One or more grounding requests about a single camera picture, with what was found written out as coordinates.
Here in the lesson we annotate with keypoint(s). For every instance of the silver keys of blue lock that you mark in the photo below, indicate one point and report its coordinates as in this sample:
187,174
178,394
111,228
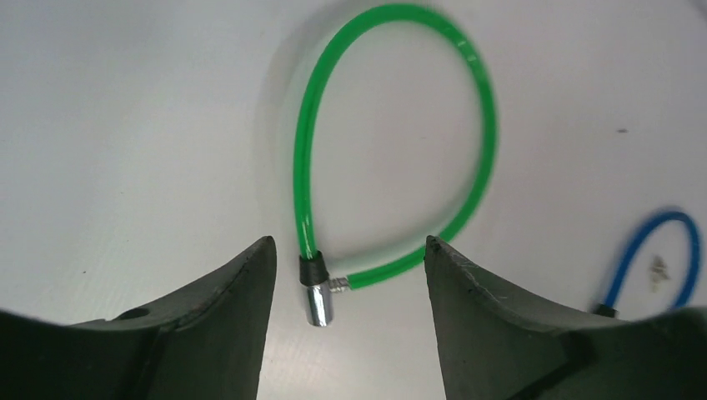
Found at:
658,273

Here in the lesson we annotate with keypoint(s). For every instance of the green cable lock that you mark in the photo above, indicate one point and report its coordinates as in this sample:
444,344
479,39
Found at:
318,285

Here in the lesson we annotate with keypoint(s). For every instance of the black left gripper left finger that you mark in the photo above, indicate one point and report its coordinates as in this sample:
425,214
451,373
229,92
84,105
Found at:
202,341

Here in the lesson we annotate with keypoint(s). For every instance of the blue cable lock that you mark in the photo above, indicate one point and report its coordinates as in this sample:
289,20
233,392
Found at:
606,306

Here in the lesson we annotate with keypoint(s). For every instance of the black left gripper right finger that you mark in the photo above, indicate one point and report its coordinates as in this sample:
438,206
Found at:
497,340

---------------

* [Task description] Go through the records above and return every line that holds the string "sample".

* [Problem solution]
Here in the lesson we annotate with keypoint(s). For every instance of the silver keys of blue lock that you mark in the photo below, indicate one point and report its coordinates as in this sample:
Here in the lesson we annotate with keypoint(s). For every instance of the green cable lock that you mark in the photo above, indicate one point and report its coordinates as in this sample:
Here in the lesson we annotate with keypoint(s). For every instance of the black left gripper left finger that you mark in the photo above, indicate one point and report its coordinates as in this sample:
Here in the lesson we annotate with keypoint(s). For every instance of the blue cable lock that you mark in the photo above, indicate one point and report its coordinates as in this sample:
Here in the lesson we annotate with keypoint(s). For every instance of the black left gripper right finger that you mark in the photo above, indicate one point and report its coordinates as in this sample:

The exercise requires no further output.